INSTRUCTIONS TO FOLLOW: Your reply should reproduce the data below without a single alteration, apart from dropping the images.

++++++++++

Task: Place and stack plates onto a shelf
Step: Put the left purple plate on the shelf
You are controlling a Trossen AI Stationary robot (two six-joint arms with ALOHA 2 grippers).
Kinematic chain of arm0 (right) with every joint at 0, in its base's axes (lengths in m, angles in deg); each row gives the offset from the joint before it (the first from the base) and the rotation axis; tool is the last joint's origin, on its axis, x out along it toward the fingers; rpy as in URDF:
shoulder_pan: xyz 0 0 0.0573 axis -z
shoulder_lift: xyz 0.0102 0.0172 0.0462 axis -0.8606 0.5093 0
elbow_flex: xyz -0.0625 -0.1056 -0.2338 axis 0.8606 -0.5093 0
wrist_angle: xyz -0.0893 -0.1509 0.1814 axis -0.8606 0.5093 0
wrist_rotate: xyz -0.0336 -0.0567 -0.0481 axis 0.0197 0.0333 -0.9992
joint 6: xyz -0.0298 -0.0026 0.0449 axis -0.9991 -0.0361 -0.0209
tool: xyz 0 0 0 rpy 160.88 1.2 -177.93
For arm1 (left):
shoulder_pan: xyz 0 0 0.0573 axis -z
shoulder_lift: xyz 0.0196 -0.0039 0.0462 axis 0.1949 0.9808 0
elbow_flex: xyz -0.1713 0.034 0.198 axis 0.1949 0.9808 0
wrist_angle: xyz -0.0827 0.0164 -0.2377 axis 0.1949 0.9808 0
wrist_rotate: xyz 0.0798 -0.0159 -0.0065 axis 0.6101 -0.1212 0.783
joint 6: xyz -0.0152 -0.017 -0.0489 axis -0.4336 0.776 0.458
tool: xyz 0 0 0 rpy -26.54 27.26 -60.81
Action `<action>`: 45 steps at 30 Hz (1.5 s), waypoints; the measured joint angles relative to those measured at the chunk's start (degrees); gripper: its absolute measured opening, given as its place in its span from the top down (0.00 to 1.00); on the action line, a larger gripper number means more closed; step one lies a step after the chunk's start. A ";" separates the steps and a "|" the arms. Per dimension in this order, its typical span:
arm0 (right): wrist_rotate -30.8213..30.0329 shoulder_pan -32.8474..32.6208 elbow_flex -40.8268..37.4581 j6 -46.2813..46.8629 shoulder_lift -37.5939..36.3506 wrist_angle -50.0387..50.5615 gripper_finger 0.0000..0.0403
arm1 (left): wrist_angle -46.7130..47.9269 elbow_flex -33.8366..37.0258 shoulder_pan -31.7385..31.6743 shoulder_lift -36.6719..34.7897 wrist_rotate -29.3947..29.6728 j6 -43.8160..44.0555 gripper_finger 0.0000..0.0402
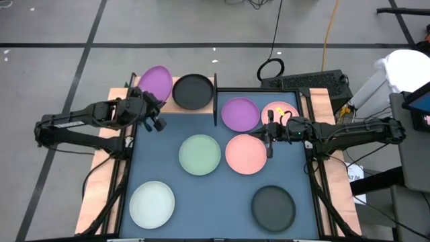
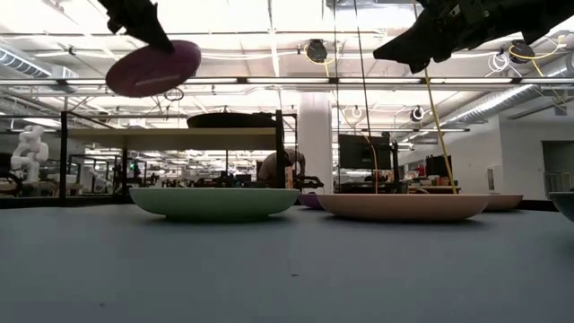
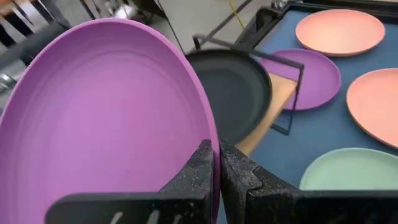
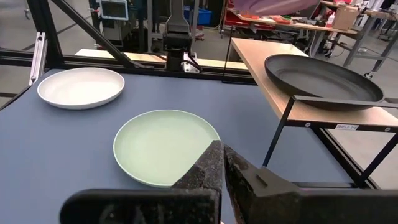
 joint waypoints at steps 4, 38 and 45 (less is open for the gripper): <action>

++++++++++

ANSWER FOR THIS EXERCISE:
Task: Place and stack plates onto a shelf
Step: Put the left purple plate on the shelf
You are controlling a Trossen AI Stationary robot (two six-joint arms with ALOHA 2 grippers).
Kinematic chain of arm0 (right) with every joint at 0, in its base's axes (lengths in m, angles in deg); each row gives the offset from the joint before it (the first from the base) and the rotation axis; tool is the last joint's origin, on its axis, x out along it toward the fingers; rpy as in URDF:
shoulder_pan: xyz 0 0 0.0573 axis -z
shoulder_lift: xyz 0.0102 0.0172 0.0462 axis -0.8606 0.5093 0
elbow_flex: xyz -0.0625 -0.1056 -0.2338 axis 0.8606 -0.5093 0
wrist_angle: xyz -0.0893 -0.1509 0.1814 axis -0.8606 0.5093 0
wrist_rotate: xyz -0.0336 -0.0567 -0.0481 axis 0.0197 0.0333 -0.9992
joint 6: xyz -0.0298 -0.0026 0.0449 axis -0.9991 -0.0361 -0.0209
tool: xyz 0 0 0 rpy 160.88 1.2 -177.93
For arm1 (left):
shoulder_pan: xyz 0 0 0.0573 axis -z
shoulder_lift: xyz 0.0196 -0.0039 0.0462 axis 0.1949 0.9808 0
elbow_flex: xyz -0.1713 0.034 0.198 axis 0.1949 0.9808 0
wrist_angle: xyz -0.0827 0.0164 -0.2377 axis 0.1949 0.9808 0
wrist_rotate: xyz 0.0798 -0.0159 -0.0065 axis 0.6101 -0.1212 0.783
joint 6: xyz -0.0152 -0.017 -0.0489 axis -0.4336 0.776 0.458
tool: xyz 0 0 0 rpy -26.54 27.26 -60.81
Action `<action>`: 45 steps at 30 Hz (1.5 s), waypoints; the measured joint angles relative to those measured at the chunk's start (degrees); gripper: its absolute measured opening, given as its place in its span from the top down (0.00 to 1.00); on the action line, a larger gripper number means more closed; step one lies a step after the chunk's start. A ";" separates the steps and a "|" the arms. Per dimension in this order, its typical span:
arm0 (right): wrist_rotate -30.8213..30.0329 shoulder_pan -32.8474..32.6208 elbow_flex -40.8268..37.4581 j6 -46.2813..46.8629 shoulder_lift -37.5939..36.3506 wrist_angle -50.0387..50.5615 gripper_finger 0.0000..0.0403
arm1 (left): wrist_angle -46.7130..47.9269 elbow_flex -33.8366..37.0258 shoulder_pan -31.7385..31.6743 shoulder_lift -36.6719..34.7897 wrist_rotate -29.3947..29.6728 j6 -43.8160..44.0555 gripper_finger 0.0000..0.0402
 joint waypoints at steps 4, 38 and 45 (less is open for the gripper): <action>

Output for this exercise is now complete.